Twenty years later, Ava stumbles over a package sent to their address: sent from Paris, and containing mementos of Gillian and Dovie’s life together — but Dovie’s photo, which she remembers taking just at the beginning of the story, has been defaced: LIAR. Determined to find out the truth and, perhaps, to set the record straight, Ava and her best friend Viola start digging.

As the mystery of the sender’s identity unwinds, the story draws you deeper into the lives of Ava and her parents, and the ill-fated intrusion into Gillian and Dovie’s safe haven.

There are a few twists that are foreshadowed well enough to be satisfying for the reader to predict but not too heavily signposted so as to still be a surprise; only I found the interlude with Dovie in the gay jazz club a little too contrived. I won’t spoil it here, but I can say that while it does tie the character ensemble together in a way that rounds out the story as a whole pretty well, the execution could have been smoother.
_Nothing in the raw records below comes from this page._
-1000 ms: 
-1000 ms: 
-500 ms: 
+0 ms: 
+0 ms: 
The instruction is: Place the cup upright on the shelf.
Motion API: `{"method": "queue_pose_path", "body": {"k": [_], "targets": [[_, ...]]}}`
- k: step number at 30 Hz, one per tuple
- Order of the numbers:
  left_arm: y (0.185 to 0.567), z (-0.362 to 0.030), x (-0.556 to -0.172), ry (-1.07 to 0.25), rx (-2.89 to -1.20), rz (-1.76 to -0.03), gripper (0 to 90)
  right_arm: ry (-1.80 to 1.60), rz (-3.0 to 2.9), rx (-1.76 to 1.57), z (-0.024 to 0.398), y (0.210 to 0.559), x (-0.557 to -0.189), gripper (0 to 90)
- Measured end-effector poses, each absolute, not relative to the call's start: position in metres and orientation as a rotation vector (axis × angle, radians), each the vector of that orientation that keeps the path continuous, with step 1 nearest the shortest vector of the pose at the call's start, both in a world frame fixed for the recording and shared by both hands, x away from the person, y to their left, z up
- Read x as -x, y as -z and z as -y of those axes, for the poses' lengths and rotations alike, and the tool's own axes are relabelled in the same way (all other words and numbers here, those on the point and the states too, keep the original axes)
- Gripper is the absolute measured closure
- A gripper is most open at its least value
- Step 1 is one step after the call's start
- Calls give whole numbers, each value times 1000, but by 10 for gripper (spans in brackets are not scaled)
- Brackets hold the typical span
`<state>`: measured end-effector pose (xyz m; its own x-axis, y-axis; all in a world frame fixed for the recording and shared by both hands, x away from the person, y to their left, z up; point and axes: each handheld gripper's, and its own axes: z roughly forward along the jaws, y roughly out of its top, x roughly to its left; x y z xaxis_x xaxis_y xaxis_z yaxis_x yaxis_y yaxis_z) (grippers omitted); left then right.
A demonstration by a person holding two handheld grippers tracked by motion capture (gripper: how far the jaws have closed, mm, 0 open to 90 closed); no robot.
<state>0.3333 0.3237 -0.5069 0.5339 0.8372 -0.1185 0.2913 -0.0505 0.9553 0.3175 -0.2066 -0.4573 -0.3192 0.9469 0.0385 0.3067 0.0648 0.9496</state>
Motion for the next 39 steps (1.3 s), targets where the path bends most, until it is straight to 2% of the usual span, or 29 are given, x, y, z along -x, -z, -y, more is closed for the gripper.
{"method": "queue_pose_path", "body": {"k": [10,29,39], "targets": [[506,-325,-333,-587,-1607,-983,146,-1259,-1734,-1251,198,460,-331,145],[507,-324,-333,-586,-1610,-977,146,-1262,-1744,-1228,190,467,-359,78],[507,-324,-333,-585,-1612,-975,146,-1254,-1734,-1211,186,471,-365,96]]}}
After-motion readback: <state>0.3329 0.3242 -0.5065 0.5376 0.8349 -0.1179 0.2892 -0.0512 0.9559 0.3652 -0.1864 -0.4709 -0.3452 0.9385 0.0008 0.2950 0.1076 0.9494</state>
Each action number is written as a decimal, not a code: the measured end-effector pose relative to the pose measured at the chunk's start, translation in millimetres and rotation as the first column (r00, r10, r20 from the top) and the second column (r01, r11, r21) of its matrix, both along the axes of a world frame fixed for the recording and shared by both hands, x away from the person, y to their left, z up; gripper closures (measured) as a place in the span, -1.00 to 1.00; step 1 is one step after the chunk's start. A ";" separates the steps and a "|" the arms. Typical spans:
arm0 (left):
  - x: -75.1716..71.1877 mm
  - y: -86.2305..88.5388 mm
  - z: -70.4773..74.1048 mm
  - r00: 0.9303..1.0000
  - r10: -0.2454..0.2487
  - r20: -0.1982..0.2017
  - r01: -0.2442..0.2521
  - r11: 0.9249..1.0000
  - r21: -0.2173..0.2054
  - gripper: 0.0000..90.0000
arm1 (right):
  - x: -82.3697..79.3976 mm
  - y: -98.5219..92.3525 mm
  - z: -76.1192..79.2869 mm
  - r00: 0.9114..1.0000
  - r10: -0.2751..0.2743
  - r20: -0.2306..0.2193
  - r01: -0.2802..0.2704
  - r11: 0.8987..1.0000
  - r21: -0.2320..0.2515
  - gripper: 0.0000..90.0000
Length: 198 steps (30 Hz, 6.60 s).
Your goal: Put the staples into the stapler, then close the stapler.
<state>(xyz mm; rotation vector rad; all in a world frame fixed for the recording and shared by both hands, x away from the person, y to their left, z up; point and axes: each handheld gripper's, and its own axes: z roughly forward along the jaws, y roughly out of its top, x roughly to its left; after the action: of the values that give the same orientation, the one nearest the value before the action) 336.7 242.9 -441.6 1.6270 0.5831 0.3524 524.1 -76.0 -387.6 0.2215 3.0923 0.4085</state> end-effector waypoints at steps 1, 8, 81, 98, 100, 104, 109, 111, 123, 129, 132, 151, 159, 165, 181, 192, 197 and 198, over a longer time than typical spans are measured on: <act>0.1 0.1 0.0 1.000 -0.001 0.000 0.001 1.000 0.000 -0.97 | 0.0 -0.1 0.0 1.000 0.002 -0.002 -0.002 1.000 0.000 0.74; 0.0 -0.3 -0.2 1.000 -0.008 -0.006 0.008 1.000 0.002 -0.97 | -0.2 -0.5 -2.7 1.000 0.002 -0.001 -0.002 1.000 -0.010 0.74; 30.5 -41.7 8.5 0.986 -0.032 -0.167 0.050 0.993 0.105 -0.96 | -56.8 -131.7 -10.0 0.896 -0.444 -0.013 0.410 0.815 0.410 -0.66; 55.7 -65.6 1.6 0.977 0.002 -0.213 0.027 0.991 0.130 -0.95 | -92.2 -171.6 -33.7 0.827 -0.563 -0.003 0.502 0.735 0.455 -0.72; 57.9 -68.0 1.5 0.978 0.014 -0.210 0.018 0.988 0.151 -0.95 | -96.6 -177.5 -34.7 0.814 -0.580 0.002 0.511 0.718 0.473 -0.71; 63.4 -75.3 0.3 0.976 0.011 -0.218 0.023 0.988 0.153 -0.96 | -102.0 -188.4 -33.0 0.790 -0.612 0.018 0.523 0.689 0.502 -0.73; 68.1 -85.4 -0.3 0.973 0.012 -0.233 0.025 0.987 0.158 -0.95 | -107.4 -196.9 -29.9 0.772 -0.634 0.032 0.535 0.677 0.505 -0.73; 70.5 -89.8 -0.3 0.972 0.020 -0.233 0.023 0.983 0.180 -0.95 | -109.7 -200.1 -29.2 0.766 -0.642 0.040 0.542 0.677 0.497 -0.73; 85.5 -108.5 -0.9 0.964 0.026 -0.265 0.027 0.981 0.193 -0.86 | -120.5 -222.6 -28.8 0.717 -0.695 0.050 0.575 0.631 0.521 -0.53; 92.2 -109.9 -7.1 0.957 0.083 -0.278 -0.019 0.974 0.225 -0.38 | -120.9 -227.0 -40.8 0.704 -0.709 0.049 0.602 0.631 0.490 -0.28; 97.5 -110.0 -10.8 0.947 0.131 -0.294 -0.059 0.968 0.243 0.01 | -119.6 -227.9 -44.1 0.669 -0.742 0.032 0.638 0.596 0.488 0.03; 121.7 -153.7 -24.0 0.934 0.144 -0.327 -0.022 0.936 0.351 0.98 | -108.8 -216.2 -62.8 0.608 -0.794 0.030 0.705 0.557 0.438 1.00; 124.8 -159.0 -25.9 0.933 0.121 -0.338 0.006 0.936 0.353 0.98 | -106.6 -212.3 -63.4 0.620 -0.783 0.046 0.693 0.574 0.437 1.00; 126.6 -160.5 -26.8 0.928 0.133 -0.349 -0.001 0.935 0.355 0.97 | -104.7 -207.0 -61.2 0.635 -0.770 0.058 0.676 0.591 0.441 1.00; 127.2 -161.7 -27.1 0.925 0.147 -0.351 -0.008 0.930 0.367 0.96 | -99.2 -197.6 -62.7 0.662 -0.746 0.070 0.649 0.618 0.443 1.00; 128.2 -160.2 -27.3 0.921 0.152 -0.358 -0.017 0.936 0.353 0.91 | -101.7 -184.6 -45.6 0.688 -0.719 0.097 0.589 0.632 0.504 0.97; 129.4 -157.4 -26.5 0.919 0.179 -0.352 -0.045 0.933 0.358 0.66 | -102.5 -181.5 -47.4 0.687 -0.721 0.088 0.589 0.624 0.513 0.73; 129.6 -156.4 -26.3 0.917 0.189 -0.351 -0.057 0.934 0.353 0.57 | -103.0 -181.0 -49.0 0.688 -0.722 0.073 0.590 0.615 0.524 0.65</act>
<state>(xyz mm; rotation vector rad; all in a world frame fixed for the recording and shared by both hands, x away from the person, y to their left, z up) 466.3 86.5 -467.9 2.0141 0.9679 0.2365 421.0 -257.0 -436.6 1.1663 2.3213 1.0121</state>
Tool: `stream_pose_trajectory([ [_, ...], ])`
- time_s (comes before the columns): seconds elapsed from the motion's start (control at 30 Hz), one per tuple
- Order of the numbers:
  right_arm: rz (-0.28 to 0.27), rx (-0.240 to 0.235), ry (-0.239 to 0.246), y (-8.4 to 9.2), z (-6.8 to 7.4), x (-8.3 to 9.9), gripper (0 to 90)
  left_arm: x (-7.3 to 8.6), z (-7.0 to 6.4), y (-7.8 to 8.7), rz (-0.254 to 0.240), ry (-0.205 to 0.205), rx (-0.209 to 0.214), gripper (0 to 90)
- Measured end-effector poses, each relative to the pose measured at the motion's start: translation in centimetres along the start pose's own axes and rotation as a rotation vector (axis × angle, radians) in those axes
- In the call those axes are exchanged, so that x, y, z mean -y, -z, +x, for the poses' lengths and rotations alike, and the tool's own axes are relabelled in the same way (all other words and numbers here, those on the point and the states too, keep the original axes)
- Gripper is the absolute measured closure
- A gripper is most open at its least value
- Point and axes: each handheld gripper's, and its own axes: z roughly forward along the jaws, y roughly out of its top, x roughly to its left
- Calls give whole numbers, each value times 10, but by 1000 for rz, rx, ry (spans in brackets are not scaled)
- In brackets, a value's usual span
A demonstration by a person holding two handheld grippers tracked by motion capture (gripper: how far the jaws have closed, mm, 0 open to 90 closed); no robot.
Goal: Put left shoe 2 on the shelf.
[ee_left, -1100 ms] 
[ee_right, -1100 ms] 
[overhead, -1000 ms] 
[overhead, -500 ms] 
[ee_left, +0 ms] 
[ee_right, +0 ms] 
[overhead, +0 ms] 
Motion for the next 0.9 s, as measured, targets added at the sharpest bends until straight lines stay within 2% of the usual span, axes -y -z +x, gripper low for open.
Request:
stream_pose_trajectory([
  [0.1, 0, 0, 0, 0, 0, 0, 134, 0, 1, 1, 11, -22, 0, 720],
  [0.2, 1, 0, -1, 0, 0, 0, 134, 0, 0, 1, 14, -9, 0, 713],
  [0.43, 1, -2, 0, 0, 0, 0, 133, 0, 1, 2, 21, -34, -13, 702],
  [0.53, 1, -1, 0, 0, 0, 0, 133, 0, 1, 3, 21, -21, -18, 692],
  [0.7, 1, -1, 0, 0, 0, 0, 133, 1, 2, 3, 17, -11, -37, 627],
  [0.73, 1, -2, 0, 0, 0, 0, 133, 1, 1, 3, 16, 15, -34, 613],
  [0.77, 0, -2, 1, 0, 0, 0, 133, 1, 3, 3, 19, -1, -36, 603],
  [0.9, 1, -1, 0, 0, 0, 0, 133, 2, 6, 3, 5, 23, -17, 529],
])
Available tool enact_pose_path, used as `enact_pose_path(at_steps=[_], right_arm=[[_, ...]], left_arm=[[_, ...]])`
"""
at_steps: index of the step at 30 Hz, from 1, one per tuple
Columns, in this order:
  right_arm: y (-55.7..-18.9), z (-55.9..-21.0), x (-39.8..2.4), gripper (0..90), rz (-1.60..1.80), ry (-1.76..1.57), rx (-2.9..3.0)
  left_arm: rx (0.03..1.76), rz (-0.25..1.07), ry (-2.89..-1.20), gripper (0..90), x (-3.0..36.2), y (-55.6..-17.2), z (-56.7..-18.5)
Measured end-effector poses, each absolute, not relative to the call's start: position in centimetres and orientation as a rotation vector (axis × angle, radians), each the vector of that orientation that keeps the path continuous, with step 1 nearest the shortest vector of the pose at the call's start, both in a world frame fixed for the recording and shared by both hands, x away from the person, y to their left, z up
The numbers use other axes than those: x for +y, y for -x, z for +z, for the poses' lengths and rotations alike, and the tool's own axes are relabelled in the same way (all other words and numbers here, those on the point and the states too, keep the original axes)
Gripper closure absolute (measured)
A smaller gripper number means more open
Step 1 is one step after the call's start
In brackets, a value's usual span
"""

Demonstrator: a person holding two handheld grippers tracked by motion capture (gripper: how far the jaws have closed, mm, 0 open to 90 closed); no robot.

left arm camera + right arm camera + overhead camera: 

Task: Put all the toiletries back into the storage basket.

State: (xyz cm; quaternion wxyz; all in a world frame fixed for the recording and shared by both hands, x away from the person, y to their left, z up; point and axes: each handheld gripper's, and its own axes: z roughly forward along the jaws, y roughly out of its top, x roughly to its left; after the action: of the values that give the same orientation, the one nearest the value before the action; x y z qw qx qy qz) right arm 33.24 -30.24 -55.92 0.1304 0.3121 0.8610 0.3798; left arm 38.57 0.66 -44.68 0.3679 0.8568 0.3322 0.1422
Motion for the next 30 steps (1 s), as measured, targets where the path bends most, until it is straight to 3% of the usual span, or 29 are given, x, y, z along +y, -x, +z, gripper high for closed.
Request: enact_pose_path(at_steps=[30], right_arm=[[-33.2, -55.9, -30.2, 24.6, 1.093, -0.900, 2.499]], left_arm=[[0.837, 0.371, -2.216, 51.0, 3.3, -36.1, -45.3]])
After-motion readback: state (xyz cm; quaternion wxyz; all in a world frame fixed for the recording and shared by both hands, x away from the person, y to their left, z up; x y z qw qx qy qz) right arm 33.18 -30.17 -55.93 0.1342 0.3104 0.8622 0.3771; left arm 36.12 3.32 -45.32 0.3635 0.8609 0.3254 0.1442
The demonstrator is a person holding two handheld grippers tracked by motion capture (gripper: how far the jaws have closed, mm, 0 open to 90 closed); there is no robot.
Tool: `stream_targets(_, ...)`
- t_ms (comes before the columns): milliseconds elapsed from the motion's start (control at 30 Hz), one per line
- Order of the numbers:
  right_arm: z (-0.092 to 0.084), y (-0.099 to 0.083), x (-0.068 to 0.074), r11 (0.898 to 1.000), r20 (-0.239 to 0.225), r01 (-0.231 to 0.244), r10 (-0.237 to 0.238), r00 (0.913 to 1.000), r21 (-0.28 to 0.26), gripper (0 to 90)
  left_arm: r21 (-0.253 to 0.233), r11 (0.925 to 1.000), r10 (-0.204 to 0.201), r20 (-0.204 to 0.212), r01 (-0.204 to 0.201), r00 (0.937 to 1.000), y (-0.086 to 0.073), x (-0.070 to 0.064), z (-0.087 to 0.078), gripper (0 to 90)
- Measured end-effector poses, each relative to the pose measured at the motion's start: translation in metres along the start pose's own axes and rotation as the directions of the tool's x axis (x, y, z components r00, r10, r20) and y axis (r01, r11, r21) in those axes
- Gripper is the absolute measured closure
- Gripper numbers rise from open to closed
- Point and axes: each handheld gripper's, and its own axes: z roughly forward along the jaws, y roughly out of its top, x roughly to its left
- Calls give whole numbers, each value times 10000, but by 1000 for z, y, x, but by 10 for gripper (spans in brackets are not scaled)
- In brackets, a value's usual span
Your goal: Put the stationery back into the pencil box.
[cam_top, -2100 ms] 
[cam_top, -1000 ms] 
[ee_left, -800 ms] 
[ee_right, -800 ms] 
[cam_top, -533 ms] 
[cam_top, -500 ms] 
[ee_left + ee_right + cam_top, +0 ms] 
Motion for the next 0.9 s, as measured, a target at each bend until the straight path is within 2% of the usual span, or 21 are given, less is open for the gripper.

The events also add an element of strife and heap on another load of guilt for Dovie that nevertheless feels just slightly disconnected from the fallout of her relationship with Gillian.

The other thing that didn’t gel for me was Ava’s persistent heartache over Cal, her schoolmate crush — I understand that this part of the story exists to flesh out Ava’s character and to give her something to yearn for, but for me the lengthy pool party scene disrupted the flow of the story a little.

A subplot that was much better realised, by contrast, was Dovie’s visit with her older sister, Franny. The heartache that that visit reveals and which receives such a bittersweet nod at the end was a well-made mirror to Dovie’s own experience.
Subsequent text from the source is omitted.